> **Work order**: Before printing the listing, strip out its pictures and keep everything else exact.

> **Data excerpt**:
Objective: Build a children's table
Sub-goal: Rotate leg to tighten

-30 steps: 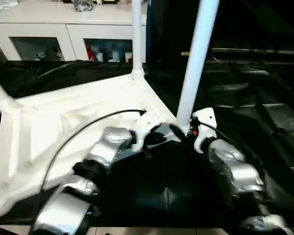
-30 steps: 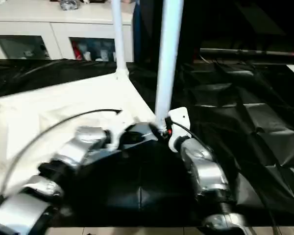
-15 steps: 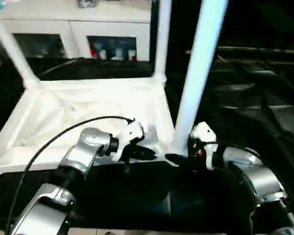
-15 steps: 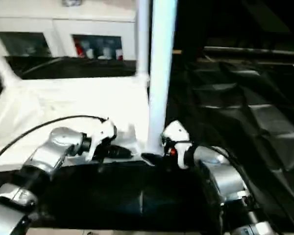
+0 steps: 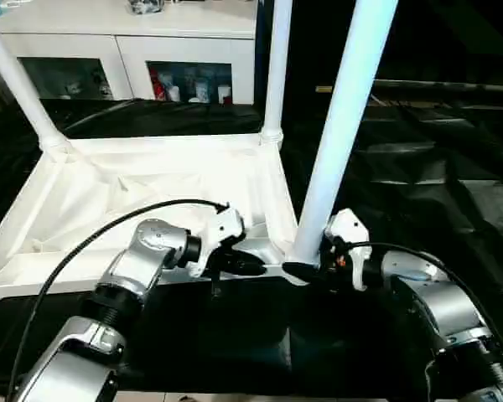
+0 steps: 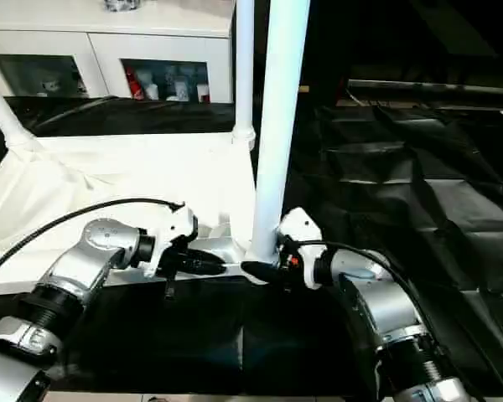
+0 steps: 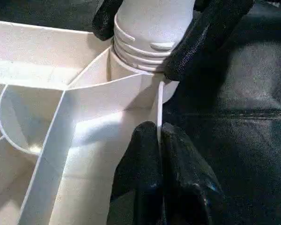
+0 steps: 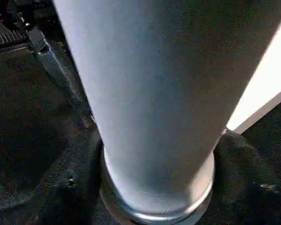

> **Solution to this exercise**:
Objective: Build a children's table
Sub-goal: Rotate leg to tighten

-30 steps: 
-30 steps: 
-15 steps: 
-15 steps: 
+0 steps: 
+0 steps: 
+0 steps: 
+0 steps: 

The answer has been fully stated.